* **EXERCISE REQUIREMENTS**
Dropping every picture, set down exactly the lines in the entries below, starting with the line with "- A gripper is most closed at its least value" and going on through the line with "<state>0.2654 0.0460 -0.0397".

------------------------------------------------------------------------

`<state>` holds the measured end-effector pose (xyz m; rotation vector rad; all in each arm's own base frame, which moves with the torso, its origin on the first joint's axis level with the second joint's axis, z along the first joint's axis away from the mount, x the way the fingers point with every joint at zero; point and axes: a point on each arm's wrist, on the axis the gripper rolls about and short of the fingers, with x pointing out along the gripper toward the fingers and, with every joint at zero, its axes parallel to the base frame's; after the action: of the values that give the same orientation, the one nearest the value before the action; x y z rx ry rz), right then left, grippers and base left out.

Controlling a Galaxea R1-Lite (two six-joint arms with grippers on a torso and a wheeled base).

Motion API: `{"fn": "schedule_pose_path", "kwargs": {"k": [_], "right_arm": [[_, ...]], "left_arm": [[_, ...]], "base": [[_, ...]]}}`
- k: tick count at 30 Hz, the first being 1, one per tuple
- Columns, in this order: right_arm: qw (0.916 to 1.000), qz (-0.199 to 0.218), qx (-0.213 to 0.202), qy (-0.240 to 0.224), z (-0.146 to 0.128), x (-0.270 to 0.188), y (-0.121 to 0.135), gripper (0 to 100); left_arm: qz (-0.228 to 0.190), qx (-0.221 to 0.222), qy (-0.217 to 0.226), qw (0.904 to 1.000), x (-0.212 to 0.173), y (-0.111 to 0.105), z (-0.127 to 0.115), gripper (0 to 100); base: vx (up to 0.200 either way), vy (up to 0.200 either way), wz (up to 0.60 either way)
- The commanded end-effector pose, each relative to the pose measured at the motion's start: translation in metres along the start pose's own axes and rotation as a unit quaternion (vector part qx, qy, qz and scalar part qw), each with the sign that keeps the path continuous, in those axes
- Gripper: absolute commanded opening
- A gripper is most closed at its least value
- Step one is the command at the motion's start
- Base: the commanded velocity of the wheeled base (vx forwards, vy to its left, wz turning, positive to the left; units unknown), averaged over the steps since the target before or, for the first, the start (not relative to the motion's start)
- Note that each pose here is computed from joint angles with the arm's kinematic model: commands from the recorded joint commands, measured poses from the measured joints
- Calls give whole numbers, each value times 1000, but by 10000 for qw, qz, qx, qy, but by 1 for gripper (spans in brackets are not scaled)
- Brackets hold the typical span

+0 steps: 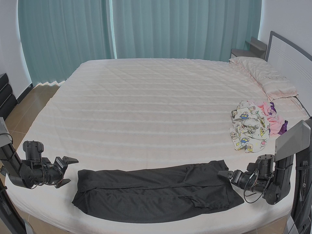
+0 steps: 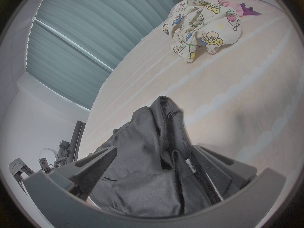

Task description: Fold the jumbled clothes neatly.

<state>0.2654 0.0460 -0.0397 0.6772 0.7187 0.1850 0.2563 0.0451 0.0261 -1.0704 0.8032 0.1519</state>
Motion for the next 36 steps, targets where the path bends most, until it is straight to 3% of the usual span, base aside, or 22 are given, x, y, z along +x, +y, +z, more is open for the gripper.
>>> {"fn": "schedule_pose_path", "kwargs": {"k": [1,6,12,26,27,36], "right_arm": [[9999,85,-27,-97,3,-7,5,100],[10000,53,-5,-57,2,-7,3,100],[10000,58,-7,-63,2,-8,4,100],[10000,71,-7,-69,2,-8,5,100],[10000,71,-7,-69,2,-8,5,100],[10000,75,-12,-64,2,-8,5,100]], "left_arm": [[45,4,40,10000,15,0,6,100],[49,309,30,9995,32,-4,11,100],[532,983,-54,9937,54,1,0,100],[637,1290,-117,9895,75,-7,-5,100],[637,1290,-117,9895,75,-7,-5,0],[877,1350,-512,9856,87,-8,6,0]], "base": [[0,0,0],[0,0,0],[0,0,0],[0,0,0],[0,0,0],[0,0,0]]}}
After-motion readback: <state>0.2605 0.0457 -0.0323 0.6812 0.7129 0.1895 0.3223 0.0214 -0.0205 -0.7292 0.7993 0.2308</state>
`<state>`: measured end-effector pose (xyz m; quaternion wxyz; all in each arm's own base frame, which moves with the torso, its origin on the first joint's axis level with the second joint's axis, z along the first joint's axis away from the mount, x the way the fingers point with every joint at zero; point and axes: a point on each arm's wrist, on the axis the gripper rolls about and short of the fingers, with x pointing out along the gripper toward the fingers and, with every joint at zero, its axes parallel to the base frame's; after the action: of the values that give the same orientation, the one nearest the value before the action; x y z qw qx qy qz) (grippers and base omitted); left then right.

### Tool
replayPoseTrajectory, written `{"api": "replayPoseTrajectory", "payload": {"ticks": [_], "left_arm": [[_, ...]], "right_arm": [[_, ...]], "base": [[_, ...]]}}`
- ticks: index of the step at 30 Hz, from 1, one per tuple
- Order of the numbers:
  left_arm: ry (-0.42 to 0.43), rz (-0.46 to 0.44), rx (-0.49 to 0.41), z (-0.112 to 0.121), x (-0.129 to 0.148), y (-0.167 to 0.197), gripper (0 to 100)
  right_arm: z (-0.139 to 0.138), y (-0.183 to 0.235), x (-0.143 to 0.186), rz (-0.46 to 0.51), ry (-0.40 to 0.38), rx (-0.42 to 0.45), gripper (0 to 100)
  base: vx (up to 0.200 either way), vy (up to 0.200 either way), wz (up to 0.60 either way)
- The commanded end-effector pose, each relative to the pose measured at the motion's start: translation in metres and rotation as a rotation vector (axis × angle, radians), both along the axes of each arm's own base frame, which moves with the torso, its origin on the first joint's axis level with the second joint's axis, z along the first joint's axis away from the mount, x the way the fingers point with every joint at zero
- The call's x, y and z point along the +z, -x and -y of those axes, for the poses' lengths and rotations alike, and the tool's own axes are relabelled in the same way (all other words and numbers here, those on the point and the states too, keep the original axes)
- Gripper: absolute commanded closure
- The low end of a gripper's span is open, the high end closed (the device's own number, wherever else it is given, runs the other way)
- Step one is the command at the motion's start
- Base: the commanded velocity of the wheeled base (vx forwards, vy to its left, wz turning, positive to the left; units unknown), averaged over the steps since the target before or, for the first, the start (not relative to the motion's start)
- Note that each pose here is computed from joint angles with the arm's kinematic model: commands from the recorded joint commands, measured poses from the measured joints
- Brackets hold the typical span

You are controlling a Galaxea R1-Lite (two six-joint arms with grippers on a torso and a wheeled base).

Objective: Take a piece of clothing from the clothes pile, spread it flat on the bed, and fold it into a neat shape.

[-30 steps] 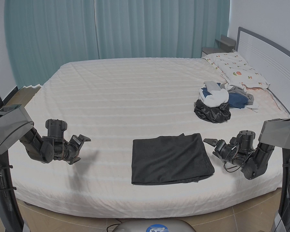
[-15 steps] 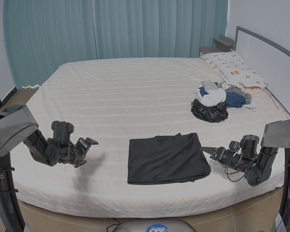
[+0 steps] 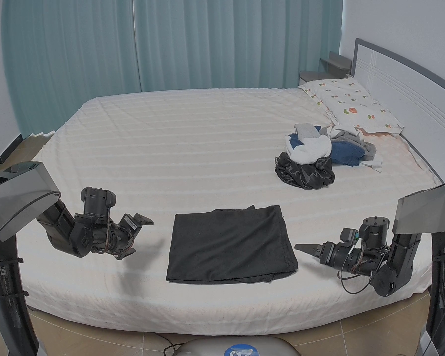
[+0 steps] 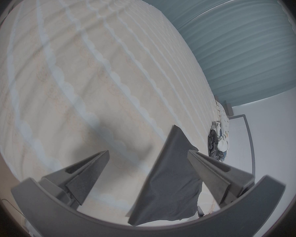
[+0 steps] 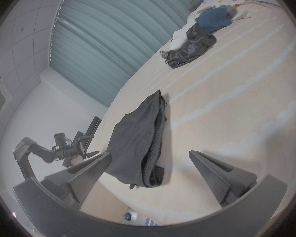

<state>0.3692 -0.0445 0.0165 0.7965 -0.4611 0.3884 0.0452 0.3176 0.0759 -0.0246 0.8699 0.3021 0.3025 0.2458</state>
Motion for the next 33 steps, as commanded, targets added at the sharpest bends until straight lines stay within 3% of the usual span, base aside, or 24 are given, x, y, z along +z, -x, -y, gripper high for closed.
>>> {"api": "replayPoseTrajectory", "payload": {"ticks": [1, 14, 15, 22, 33], "left_arm": [[-0.001, -0.001, 0.0, 0.0, -0.001, -0.001, 0], [0.0, 0.001, 0.0, 0.0, -0.001, -0.002, 0], [0.0, 0.001, 0.0, 0.0, -0.001, -0.002, 0], [0.0, 0.001, 0.0, 0.0, -0.001, -0.002, 0], [0.001, 0.0, 0.001, 0.0, -0.001, -0.002, 0]], "right_arm": [[-0.016, 0.006, -0.006, -0.017, 0.011, 0.055, 0], [-0.045, -0.001, -0.022, -0.035, 0.027, 0.132, 0], [-0.044, 0.0, -0.023, -0.034, 0.036, 0.135, 100], [-0.037, 0.009, -0.029, -0.042, 0.086, 0.148, 100], [-0.029, 0.013, -0.028, -0.051, 0.092, 0.131, 100]], "base": [[0.0, 0.0, 0.0], [0.0, 0.0, 0.0], [0.0, 0.0, 0.0], [0.0, 0.0, 0.0], [0.0, 0.0, 0.0]]}}
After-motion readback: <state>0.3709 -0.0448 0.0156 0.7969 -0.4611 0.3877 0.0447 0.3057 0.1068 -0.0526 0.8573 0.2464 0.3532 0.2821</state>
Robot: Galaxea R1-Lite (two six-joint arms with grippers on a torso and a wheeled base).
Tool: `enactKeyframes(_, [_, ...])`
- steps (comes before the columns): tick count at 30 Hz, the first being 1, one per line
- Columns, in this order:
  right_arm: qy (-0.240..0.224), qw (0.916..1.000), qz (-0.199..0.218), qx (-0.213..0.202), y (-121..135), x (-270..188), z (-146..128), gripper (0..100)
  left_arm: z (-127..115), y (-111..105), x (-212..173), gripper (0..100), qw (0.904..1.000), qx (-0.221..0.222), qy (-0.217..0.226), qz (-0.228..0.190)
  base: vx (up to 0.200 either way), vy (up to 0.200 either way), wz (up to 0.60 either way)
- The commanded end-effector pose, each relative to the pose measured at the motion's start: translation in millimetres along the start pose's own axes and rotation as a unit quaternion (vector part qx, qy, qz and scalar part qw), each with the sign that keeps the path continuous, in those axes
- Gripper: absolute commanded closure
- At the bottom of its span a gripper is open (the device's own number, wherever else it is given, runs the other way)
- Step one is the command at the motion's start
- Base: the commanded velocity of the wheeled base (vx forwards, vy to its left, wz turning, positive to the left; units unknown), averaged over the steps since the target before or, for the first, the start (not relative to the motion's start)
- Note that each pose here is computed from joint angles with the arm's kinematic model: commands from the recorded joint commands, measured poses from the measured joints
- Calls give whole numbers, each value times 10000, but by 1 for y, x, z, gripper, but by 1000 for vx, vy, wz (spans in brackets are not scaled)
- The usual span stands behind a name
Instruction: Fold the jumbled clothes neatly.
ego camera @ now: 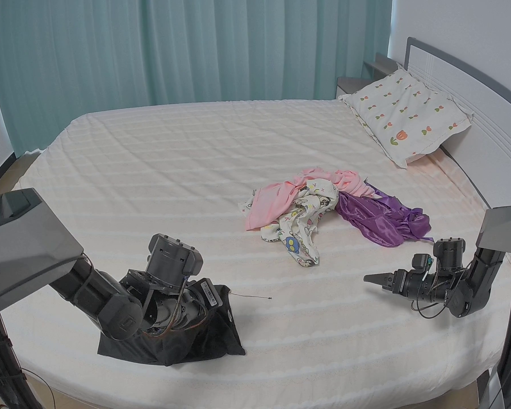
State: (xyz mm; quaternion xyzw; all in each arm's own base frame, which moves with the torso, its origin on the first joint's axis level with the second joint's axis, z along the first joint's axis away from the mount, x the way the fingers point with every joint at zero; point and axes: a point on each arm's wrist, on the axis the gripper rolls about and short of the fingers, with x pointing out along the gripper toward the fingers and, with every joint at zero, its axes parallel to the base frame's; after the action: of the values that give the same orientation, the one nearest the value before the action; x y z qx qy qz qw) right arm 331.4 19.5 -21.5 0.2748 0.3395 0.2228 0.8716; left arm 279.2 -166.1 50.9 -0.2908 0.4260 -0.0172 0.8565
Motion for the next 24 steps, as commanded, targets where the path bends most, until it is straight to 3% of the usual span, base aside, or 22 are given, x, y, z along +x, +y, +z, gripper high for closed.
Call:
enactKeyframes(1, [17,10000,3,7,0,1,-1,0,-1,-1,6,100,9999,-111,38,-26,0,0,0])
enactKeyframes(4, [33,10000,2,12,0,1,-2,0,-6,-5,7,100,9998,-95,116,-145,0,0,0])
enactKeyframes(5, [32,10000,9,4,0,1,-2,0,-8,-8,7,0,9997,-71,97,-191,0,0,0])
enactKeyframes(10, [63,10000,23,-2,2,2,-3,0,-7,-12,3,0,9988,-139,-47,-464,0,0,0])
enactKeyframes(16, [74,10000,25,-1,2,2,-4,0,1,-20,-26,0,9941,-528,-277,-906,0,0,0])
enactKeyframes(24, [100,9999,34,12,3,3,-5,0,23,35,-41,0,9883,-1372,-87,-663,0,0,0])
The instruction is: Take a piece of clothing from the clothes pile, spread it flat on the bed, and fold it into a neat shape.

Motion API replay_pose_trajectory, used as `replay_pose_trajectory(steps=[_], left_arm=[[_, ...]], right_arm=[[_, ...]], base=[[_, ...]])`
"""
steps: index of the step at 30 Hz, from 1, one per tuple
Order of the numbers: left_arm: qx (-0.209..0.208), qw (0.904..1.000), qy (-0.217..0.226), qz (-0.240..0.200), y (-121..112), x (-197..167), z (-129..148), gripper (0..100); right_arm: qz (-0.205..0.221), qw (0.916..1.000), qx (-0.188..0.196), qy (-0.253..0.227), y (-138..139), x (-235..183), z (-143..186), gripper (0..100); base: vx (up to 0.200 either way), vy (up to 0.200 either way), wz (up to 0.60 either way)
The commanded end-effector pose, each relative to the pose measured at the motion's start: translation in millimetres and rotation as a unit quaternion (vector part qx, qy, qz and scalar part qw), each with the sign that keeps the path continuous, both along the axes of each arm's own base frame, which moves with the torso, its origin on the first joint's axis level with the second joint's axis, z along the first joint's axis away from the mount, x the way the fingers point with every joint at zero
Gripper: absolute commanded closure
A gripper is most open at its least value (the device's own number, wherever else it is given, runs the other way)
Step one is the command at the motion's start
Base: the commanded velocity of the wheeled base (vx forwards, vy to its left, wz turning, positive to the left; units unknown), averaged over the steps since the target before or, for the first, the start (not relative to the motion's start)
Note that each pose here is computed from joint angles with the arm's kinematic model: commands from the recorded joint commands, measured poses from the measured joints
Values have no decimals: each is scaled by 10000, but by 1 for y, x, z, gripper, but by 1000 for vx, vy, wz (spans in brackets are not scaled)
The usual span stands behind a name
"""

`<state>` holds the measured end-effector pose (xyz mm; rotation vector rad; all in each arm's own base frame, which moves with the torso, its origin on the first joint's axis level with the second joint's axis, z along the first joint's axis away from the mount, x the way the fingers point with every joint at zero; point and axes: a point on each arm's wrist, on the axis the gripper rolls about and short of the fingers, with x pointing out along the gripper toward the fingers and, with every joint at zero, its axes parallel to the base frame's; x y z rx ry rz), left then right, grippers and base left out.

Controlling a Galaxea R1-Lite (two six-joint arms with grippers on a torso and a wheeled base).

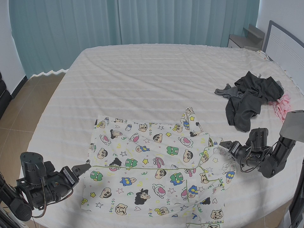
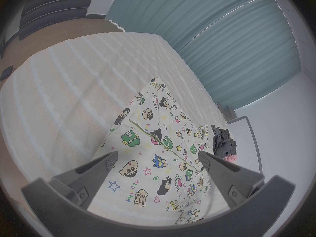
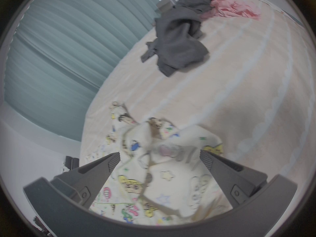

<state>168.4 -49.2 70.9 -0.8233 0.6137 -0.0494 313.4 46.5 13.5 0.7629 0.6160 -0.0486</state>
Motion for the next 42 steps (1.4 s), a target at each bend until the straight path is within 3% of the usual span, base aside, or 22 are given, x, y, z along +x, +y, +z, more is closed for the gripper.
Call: replay_pose_trajectory(steps=[1,6,14,22,25,32,39,42], left_arm=[[15,10000,44,-8,0,-2,-1,0],[8,10000,22,-8,1,-2,-1,0],[10,10000,29,0,1,-2,-1,0],[6,10000,39,4,1,-2,-1,0],[4,10000,31,4,1,-2,-1,0],[6,10000,-34,-15,0,-1,1,0],[-55,9999,-151,7,1,-2,5,0],[-209,9994,-262,-1,1,-6,11,0]], right_arm=[[295,9975,182,-615,17,-8,39,0],[519,9968,198,-571,34,1,30,0],[448,9982,205,-340,37,25,1,0],[-82,9996,169,-221,2,38,-15,0],[-108,9994,181,-265,0,36,-10,0],[257,9947,267,-962,23,17,53,0],[637,9945,198,-812,54,-2,75,0],[751,9939,-25,-810,70,-7,74,0]], base=[[0,0,0],[0,0,0],[0,0,0],[0,0,0],[0,0,0],[0,0,0],[0,0,0],[0,0,0]])
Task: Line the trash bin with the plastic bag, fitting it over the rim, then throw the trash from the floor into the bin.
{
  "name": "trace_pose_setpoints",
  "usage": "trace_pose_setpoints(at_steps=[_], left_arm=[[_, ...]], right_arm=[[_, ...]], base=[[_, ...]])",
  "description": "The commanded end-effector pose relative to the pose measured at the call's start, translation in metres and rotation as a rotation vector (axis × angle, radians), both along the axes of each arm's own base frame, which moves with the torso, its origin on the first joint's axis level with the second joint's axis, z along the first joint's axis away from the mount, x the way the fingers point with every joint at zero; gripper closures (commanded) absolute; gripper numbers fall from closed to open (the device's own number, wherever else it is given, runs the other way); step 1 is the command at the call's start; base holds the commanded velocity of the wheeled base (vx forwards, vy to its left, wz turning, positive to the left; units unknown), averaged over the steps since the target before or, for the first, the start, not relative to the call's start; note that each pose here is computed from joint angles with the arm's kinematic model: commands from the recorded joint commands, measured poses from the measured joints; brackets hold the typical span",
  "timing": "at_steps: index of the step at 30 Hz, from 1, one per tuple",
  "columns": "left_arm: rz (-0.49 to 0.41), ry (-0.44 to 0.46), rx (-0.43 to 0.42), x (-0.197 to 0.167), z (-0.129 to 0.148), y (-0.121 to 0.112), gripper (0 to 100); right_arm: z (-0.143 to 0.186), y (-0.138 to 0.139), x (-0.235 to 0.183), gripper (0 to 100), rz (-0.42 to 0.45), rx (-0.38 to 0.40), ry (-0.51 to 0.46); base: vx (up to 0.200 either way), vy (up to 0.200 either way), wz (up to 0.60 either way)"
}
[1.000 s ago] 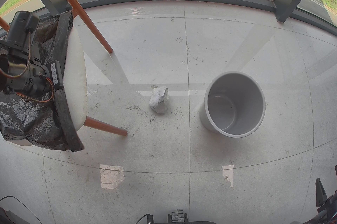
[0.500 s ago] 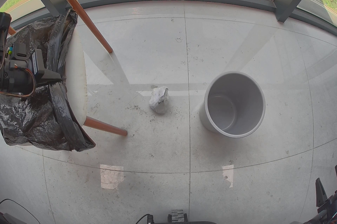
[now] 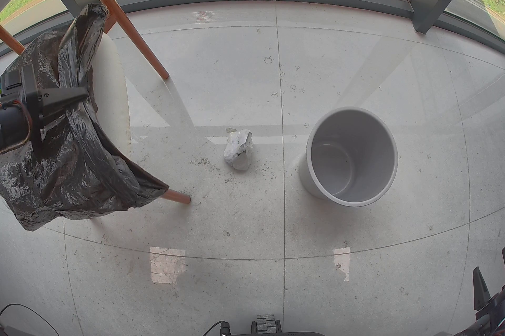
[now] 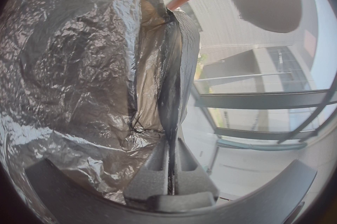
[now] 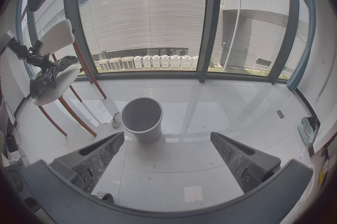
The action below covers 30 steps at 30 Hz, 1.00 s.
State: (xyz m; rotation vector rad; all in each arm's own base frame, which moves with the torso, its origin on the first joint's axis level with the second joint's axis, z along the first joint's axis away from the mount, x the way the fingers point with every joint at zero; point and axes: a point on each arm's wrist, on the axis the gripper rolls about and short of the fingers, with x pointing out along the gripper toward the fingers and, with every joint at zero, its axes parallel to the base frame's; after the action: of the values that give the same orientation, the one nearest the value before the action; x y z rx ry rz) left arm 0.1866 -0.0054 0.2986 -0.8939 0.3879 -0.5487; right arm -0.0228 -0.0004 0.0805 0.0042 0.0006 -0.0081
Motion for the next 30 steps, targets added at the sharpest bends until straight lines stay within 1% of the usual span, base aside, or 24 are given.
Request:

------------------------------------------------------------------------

* **REPLY TO THE TASK**
- A gripper is most closed at its least value
- Step one is the command at the motion's start
- Base: the commanded velocity of the wheeled base (vx forwards, vy to its left, wz turning, positive to the left; units unknown), averaged over the steps since the target before or, for the first, the start (not relative to the motion's start)
- Note that each pose here is computed from joint angles with the arm's kinematic model: commands from the recorded joint commands, measured poses from the measured joints
- Calls give whole numbers, each value times 1000, but by 10000 for qw, qz, qx, qy, but by 1 for gripper (spans in brackets are not scaled)
- Brackets hold the typical span

+0 steps: 
+0 steps: 

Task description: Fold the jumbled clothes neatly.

<state>0.2654 0.0460 -0.0397 0.6772 0.7187 0.1850 0.2563 0.0451 0.0261 -1.0704 0.8032 0.1519</state>

No further answer is required.